§ WHAT THE TASK ASKS:
In the listing that follows, how many lines include the string "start"? Reply with only the number.

§ SOURCE MATERIAL:

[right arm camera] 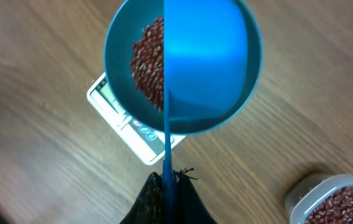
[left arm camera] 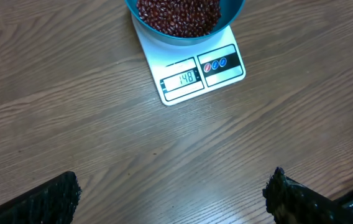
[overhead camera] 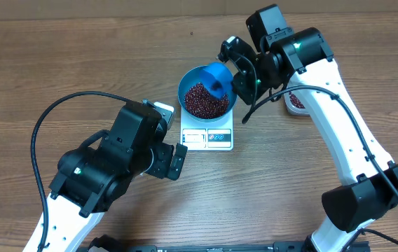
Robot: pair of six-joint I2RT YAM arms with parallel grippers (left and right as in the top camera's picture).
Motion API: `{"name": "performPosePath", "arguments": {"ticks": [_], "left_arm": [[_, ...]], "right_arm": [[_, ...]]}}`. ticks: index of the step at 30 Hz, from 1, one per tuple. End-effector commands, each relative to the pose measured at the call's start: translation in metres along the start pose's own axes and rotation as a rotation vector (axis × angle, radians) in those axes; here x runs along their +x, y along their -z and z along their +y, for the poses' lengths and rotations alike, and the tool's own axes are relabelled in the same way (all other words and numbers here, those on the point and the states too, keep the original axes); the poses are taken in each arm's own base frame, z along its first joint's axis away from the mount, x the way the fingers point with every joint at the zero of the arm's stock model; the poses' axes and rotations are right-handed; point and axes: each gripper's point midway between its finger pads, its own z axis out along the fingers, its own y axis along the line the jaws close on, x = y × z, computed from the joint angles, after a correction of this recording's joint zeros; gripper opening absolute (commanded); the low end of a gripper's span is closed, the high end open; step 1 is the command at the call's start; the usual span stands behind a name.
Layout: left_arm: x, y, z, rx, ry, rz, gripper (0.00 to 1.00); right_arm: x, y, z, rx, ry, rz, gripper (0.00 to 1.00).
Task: Scoop item into bowl and weigh 150g on scale
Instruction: 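Hold the scoop tipped over the teal bowl, trickling beans in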
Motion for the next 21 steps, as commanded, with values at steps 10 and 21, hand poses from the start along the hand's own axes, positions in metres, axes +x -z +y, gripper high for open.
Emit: {"name": "performPosePath", "arguments": {"ticks": [10, 21], "left_arm": [[-0.007, 0.004, 0.0, 0.002, 0.019, -0.02, 0.99], [-0.007, 0.004, 0.0, 0.002, 0.019, -0.02, 0.99]], "right_arm": [[-0.011, 0.015, 0.004, 0.019, 0.037, -0.056, 0.04], [-0.013, 0.016, -0.006, 0.074, -0.013, -0.059, 0.04]]}}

§ RESULT OF THIS EXERCISE:
2